Bartimeo arroja su capa y se pone en el camino, busca a Jesús y lo escucha, y
sabe de qué desea ser curado. ¿Acaso sé de qué estoy enferma o cuál es la causa
de mi ceguera? ¿Estoy dispuesta a
preguntarle a alguien y dejarme ayudar? ¿Deseo ser activa en mi proceso de
sanación o estoy esperando un abracadabra? Me pregunto, te pregunto.
Y ahora de
nuevo escuchamos la voz de Louise, “Este librito no «sana» a nadie. Lo que sí
hace es despertar la capacidad de contribuir al propio proceso curativo.” Esa
sinceridad respecto al proceso de sanación me reconcilia un poco con esa
literatura, que tanto consumimos hoy día, la de autoayuda. Hablo en primera
persona porque he leído bastantes libros bajo esa etiqueta, pero no por ello
todos son sinónimo de cierta autosuficiencia, de esa que caracteriza a muchos de
quienes nos movemos en lo efímero que es todo en el mundo de hoy.
Yo me curo
sola, me ayudo a mí misma, me dirijo sola,… leo un libro y ya, convenzo a mi
mente de algunas verdades que no requieran de mucha interiorización y listo, ¡me
autoayudé! Esto último lo digo porque así lo hice en muchas ocasiones, porque
más de una vez quise pagarme y darme el vuelto (o el cambio). Incluso en plena
oración frente al Señor sólo fui a hablar y a pedir, no sabía otra forma de
hacerlo, -haz silencio me recomendaba un cura amigo-, y yo me sentía terrible
porque ante el mandato de silencio mi mente se alborotaba más y más, haciéndose
casi imposible acallarla, entonces mis músculos se contraían y la mente se
concentraba en mantenerlos así bien portaditos y rígidos. De esa forma no había
manera de que yo iniciara algún viaje interior, entonces en mi caso, la lectura
de Louise solita no me sirvió, no me era útil porque sólo alborotaba mis culpas
y mis sentimientos perfeccionistas.
Pero al igual que Bartimeo, el
Señor no desatendió mis súplicas, comencé a no querer estar más en la orilla
del camino y, de la mano de mi hijo regresé; y Jesús, de nuevo, conquistó mi
corazón. Luego de un tiempo con la ayuda de mi terapeuta, -a quien también me
llevó mi hijo-, comencé ese lento
proceso de sanación, pero acompañada: otra voz me guiaba, otro oído me escuchaba y no me juzgaba tan
duramente como yo lo hacía. Entonces fue posible comenzar a quitarme la capa y a
buscar dentro de mí.
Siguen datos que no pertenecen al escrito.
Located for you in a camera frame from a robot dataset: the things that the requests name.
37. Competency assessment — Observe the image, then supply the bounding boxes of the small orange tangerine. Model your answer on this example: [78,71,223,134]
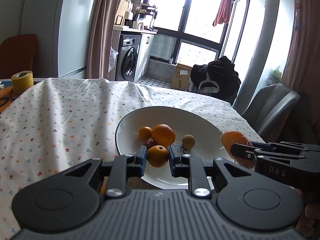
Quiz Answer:
[146,145,169,168]

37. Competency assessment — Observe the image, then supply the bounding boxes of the white kitchen cabinet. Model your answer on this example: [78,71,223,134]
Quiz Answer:
[134,33,154,82]

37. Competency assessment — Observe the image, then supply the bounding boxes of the grey leather chair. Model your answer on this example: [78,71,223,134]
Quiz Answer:
[242,83,299,142]

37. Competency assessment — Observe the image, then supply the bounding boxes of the pink hanging towel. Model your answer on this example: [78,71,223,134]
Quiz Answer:
[213,0,233,27]

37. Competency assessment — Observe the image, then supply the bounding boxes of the floral white tablecloth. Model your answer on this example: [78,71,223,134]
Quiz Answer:
[1,78,261,239]

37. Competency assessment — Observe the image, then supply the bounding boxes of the brown wooden chair back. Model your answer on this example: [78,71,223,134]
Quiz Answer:
[0,34,38,79]

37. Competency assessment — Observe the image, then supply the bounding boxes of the pink curtain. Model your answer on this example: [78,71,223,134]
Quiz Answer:
[280,0,320,91]
[86,0,118,79]

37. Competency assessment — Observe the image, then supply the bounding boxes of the black clothes on chair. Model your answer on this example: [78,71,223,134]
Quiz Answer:
[188,56,241,105]

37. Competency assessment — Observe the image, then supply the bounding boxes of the pink left curtain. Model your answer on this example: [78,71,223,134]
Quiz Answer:
[86,0,118,79]

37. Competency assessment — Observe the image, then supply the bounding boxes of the yellow tape roll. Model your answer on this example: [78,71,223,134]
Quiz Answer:
[11,70,34,95]

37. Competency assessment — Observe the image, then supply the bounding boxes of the orange table mat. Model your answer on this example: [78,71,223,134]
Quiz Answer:
[0,86,19,113]

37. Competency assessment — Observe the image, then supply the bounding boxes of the large orange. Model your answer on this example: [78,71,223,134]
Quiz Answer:
[151,124,176,147]

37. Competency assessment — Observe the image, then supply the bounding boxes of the white refrigerator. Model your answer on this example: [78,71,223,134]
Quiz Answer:
[21,0,97,79]

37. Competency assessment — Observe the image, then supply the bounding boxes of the small dark red apple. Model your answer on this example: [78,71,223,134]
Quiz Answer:
[144,139,157,150]

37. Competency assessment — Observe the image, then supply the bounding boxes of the grey washing machine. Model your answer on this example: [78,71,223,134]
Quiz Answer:
[115,34,141,82]

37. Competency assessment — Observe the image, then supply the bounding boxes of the white bowl with blue rim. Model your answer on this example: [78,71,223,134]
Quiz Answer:
[115,106,235,190]

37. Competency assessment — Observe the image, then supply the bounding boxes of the pink right curtain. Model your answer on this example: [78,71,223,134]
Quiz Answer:
[280,0,320,91]

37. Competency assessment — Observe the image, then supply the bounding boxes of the small orange kumquat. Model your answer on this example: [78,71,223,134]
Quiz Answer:
[138,126,153,141]

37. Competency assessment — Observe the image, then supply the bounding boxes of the black kitchen dish rack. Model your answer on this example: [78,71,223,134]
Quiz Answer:
[137,3,158,31]

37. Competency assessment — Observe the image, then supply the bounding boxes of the small brown kiwi fruit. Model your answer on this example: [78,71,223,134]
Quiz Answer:
[182,134,196,150]

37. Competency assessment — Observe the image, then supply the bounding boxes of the cardboard box on floor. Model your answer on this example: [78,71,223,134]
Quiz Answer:
[171,63,192,91]

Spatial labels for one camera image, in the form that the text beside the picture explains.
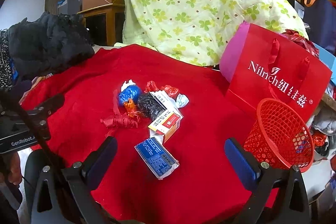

No ha sido fácil, pero sé que llegué a ese consultorio con
una decisión tomada, con una súplica escondida en mi garganta: —¡Jesús, Hijo de
David, ten compasión de mí! Y Él, que la tuvo desde siempre, esperó a que yo
quisiera, a que estuviera dispuesta a pedirle: –¡Quiero ver! Todavía continúa
enviándome su luz, sus ángeles, respetando mi tiempo y haciéndome conocer mis
limitaciones,… Todavía ante el mandato
de silencio interior hay una reacción de rigidez muscular, pero al menos sé que
la hay, y puedo relajar. También tengo un trecho de camino, podado y sin mucha maleza, por donde andar hacia mi interior, con ayuda y sin dejar de escribir ni de orar,
algún día llegaré al centro donde ambos en un
abrazo de amor podremos al fin juntos bailar.